The essence of the study is that only a small proportion of companies are responsible for the majority of returns.
It therefore serves as a reminder that it is probably the best choice for the "average investor" to invest in a well-diversified ETF.
Here is a brief presentation of the results.
Hendrik Bessembinder from the W.P. Carey School of Business at Arizona State University has investigated which stocks really drive the market in the long term.
According to the study, since 1926 only 4% of all stocks have generated the total net profit of the US stock market [2].
The other 96% of stocks in total have only generated as much return as safe one-month US government bonds or even less [2]. The average monthly return here was 0.37% (which is roughly equivalent to an annual return of 4.53% when compound interest is taken into account).
Almost more interesting is the following:
The top 50 companies were responsible for 39.29% of the total value creation of the US stock market and.
... the top 90 stocks (only 0.36% of all companies) even generated more than 50% of the total market profit [2].
The 4% mentioned still represent just under 1,092 of over 25,000 companies. It doesn't seem so unrealistic to find them.
The only problem is:
The best stocks are usually only recognized in retrospect
- Apple, Mircosoft and Amazon were still small, unknown companies 30 years ago.
- Many investors would have bet on "safe" large companies back then, but some of them (e.g. Kodak or Nokia) are no longer among the top performers today.
- We will only know today's 4% winners in the future.
Even professionals often fail
- Active fund managers try to do just that: find the best stocks and avoid the bad ones.
- But most fund managers do not beat the market over the long term.
Timing is often extremely difficult
- Many of the best stocks looked like losers in the meantime.
- For example, the Amazon share fell $AMZN (-2,39%) after the dotcom crash by almost - 90 %, even after mid-2021 Amazon lost almost - 50 %, would you have held it?
More than half of all stocks have even generated negative returns over their entire lifetime [2].
That means: The average stock return we all know is not generated by the "broad" market, but only by these 4% of stocks.
Further results of the study:
Value creation on the stock market is extremely unevenly distributed.
- ExxonMobil $XOM (-0,73%) alone generated the most shareholder value creation with 1 trillion dollars and was responsible for 2.88% of the total market development from 1926 to 2016 [2].
- Apple $AAPL (+0,26%) ($745.7 billion), Microsoft $MSFT (-1,57%) ($629.8 billion), General Electric $GE (-4,03%) ($608.1 billion) and IBM $IBM (-0,47%) ($520.2 billion) are among the top 5 companies that together account for over 10% of total stock market value creation [2].
The question now for us as investors is:
Do I really think I can buy these 4% winning stocks early can find them early?
... and at the same time can I at least stay away from the biggest losers from the remaining 96%?
... or do I prefer to stick with John Bogle the founder of Vanguard, who gave the following famous quote:
🧠 "Don't try to find the needle in the haystack. Just buy the whole haystack."
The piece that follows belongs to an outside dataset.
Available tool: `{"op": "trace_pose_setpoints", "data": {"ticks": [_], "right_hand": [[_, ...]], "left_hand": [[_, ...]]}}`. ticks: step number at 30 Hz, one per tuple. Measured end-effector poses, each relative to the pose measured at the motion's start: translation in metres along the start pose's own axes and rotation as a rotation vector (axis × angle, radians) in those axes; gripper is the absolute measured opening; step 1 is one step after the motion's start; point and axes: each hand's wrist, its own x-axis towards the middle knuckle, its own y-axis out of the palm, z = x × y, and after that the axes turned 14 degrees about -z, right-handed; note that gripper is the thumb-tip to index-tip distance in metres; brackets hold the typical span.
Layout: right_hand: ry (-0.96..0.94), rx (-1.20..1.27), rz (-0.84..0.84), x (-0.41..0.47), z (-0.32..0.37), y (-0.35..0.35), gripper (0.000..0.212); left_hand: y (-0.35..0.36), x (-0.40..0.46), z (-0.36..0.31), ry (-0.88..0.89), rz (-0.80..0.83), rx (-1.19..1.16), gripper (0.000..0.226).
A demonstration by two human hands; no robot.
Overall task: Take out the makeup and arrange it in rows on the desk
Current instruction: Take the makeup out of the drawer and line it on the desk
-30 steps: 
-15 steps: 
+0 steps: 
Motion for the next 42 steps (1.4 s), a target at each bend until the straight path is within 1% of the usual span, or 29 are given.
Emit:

The haystack is in that sense an ETF:
- ETFs are a self-optimizing system in which well-performing sectors and companies are overweighted and weak companies gradually lose importance.
- You don't have to find the 4% yourself, the ETF does it for you.
Conclusion
Yes, it is theoretically possible to find the 4% yourself, to time it correctly and to hold it, as well as to stay away from the biggest losers of the 96% in the long term.
The question is: do you want to bet your portfolio on it, or would you rather make sure you automatically profit from the 4%.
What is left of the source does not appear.